ALBANY - Gov. Andrew Cuomo is making a late-session push to boost the state's budding hemp industry, introducing a bill late Saturday that would treat the plant more like other agricultural crops in New York.
Cuomo's bill would change the state's agriculture law to include industrial hemp as an acceptable crop seed, requiring the state to come up with quality benchmarks that make sure the seed is adapted to the state's climate and has low levels of THC.
The legislation would also require the state's economic-development branch to consider industrial hemp for research and business funding.
The bill is being sponsored by Assemblywoman Donna Lupardo, D-Endwell, Broome County, and Sen. Thomas O'Mara, R-Big Flats, Chemung County, who have pushed hemp as a potential cash crop for Southern Tier.

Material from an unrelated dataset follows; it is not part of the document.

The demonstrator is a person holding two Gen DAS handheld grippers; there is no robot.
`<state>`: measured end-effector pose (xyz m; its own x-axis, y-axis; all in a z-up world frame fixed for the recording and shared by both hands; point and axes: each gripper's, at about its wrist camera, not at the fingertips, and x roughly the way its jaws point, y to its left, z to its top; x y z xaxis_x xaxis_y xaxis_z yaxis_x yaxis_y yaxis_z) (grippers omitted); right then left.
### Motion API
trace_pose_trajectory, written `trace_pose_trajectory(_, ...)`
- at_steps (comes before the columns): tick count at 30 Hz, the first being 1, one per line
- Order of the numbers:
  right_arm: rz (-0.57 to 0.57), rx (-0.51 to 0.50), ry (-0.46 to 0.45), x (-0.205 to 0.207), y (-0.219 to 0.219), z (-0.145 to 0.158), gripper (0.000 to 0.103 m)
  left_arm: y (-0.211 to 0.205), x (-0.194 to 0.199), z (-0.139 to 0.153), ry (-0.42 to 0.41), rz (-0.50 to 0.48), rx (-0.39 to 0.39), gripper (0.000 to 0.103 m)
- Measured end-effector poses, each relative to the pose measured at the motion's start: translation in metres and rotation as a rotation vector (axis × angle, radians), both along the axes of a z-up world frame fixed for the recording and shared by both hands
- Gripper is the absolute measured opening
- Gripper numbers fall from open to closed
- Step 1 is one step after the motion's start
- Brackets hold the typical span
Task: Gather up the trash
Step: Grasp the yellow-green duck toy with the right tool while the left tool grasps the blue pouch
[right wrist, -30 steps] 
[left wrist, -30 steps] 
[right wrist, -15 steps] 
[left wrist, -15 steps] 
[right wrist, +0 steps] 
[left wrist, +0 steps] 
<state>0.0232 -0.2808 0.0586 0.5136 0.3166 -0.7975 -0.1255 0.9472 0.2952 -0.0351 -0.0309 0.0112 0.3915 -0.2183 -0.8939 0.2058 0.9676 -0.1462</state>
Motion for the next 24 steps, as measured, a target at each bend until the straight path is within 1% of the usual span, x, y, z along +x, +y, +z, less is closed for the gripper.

"Industrial hemp has proven its potential, especially in the Southern Tier, and this legislation removes artificial barriers for growth," Cuomo said in a statement Sunday.
Hemp is a form of the cannabis plant that has low levels of THC and is used to make a variety of products, including fabrics, paper, food, oils and insulation.
The state Legislature voted in 2016 to allow 10 licenses to grow and research hemp in partnership with colleges and universities. Earlier this year, the state lifted the cap and allowed private organizations to research the product on their own.
Among those who have received licenses are Cornell University and Binghamton University, which partnered with Nanticoke Gardens to study hemp's health effects.
Lawmakers could vote on the latest bill this week.
The Legislature has three working days left in its 2017 legislative session, which is scheduled to end Wednesday.
"It brings the state's economic development and agricultural resources together to ensure the highest quality seeds are planted, the best practices are followed, and the financial supports are in place for New York to lead the way," said Lupardo, who also sponsored the previous hemp bills.
The latest bill would also create a working group of hemp researchers, producers and manufacturers to provide advice to the state.
The Department of Agriculture & Markets, meanwhile, would be required to launch a hotline to answer questions from hemp growers or license seekers who have questions about state or federal law.